Eyes watering, I grapple with a million unwanted feelings. Nothing is simple. Not even family. Especially not family. Running myself a shower, I step into the cold spray as a tiny self-punishment, then wait in the freezing flow until it warms. I can’t fall apart like this, can’t let my emotions get the better of me when I need to keep a level head. But Juno, this new iteration of her, brings out the worst in me. And what I said merely scratched the surface of everything I feel toward her, toward what she’s done. It doesn’t matter if she asked about me every day, I tell myself. It doesn’t change anything, doesn’t fix anything.

What did Melody make of her, I wonder. I wish I could ask her, could get some guidance, could sit with her while she pours me tea and I get irrationally jealous of her gorgeous style.

I rest my forehead against the cold tile and close my eyes. For a brief fraction of a second, I miss the times when I didn’t know Juno had survived. Mourning her was easier when I thought she was gone, when whatever recriminations I had for her would go unspoken, unrequited. A selfish thought, but one that’s there all the same.

Once I’ve sulked for long enough, the steam of the shower hiding me from everything except my thoughts, I get out and wrap my hair in a towel. I swipe the fog from the mirror over the sink, then study my face. Blue circles under my eyes, freckles faded, skin pale—I’m a ghost of my old self. A husk like the creatures trapped several floors below. I let the glass fog again.

“Ugh.” I dig out my clothes and get dressed, then plop down on my bed.

Something flutters to the floor between my bed and the wall. I lean over and snatch it up. A notecard, pale yellow paper with a watercolor lotus in the background. I’d recognize it anywhere—Fatima always used these cards around the office.

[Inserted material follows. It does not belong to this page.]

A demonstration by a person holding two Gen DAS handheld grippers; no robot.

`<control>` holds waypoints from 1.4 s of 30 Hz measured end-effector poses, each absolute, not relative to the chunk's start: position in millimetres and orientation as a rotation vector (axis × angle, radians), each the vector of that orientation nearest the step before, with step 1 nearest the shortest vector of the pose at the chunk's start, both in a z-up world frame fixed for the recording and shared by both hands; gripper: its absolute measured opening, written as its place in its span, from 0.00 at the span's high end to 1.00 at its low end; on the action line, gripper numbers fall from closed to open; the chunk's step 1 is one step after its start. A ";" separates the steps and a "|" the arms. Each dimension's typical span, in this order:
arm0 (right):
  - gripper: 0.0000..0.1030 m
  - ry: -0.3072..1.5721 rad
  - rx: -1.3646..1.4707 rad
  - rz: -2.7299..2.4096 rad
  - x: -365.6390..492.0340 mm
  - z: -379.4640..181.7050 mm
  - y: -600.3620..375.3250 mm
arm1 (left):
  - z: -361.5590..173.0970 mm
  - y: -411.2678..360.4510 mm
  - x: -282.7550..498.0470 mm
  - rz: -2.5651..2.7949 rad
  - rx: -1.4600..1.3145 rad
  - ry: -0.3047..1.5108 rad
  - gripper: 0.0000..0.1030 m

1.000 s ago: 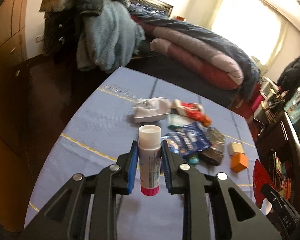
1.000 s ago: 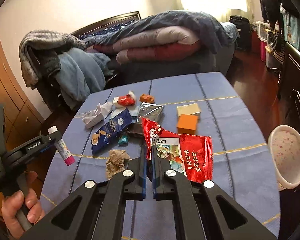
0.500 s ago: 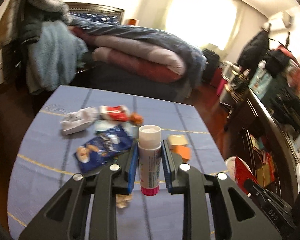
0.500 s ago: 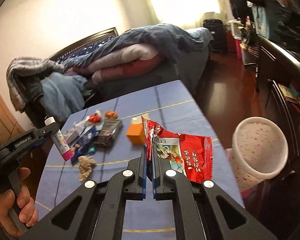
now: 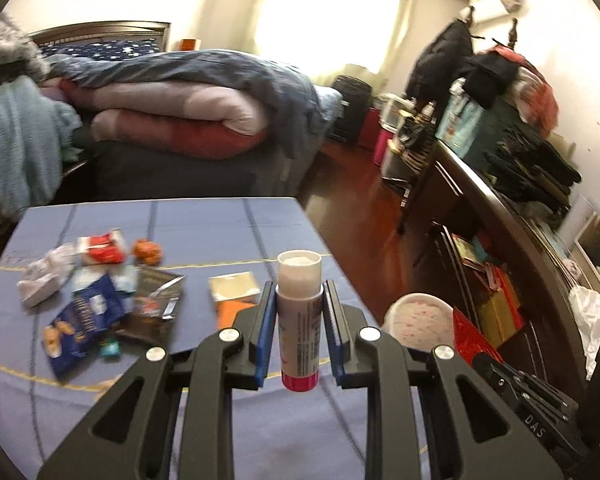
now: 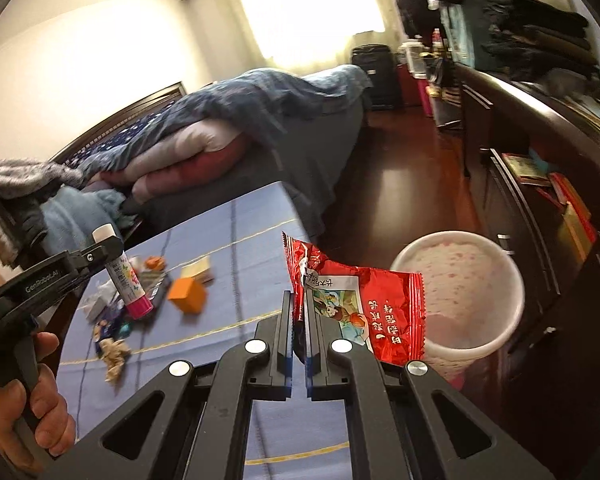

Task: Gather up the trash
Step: 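Carry both items to the wastebasket and open both tools to drop them, then grasp the orange box with the left tool while the right tool grasps the cream box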

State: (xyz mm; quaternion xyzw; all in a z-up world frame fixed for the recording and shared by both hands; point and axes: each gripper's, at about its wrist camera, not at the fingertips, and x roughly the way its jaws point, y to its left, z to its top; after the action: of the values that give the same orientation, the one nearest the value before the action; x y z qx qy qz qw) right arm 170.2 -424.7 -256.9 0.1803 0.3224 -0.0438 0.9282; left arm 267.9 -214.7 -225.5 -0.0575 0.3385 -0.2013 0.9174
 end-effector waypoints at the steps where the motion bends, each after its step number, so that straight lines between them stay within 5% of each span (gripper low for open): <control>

It only has one word on it in her looping, beautiful script: Outside.

9

Istare at the note. How long has it been waiting? I didn’t see it when I stormed in after my confrontation with Juno, but that doesn’t mean it wasn’t here. It must’ve been tucked under my blanket up toward my pillow.

Fatima got in somehow and left it for me. The when and the how don’t matter as much as the why. Is it a trick? Like Juno, this new version of Fatima is an irritating mystery. We have a past, but the present is something completely different. Whatever trust used to exist is twisted and confusing.

I chew what’s left of my thumbnail as I flip the note over once, twice, and again—looking for some secret message somewhere on it. But the message is loud and clear: go outside.

The sun’s been up for at least an hour as I’ve been sitting here trying to figure out what to do. My options are slim. I can alert Druin to the note, and then I’m certain he’d forbid me to investigate. Or maybe he knew the note was here? He’d aided Fatima before. Somehow, though, I don’t think he knows about this. He would’ve said something or stolen it outright so I never saw it.

My other option—asking Juno for advice—is dead and buried. No chance I’m asking her a damn thing.

“Shit,” I mutter under my breath, then rise and go to my closet. I grab a sweater and slip on some shoes, foreboding making a home in my gut as I try to guess what sort of trap this might be.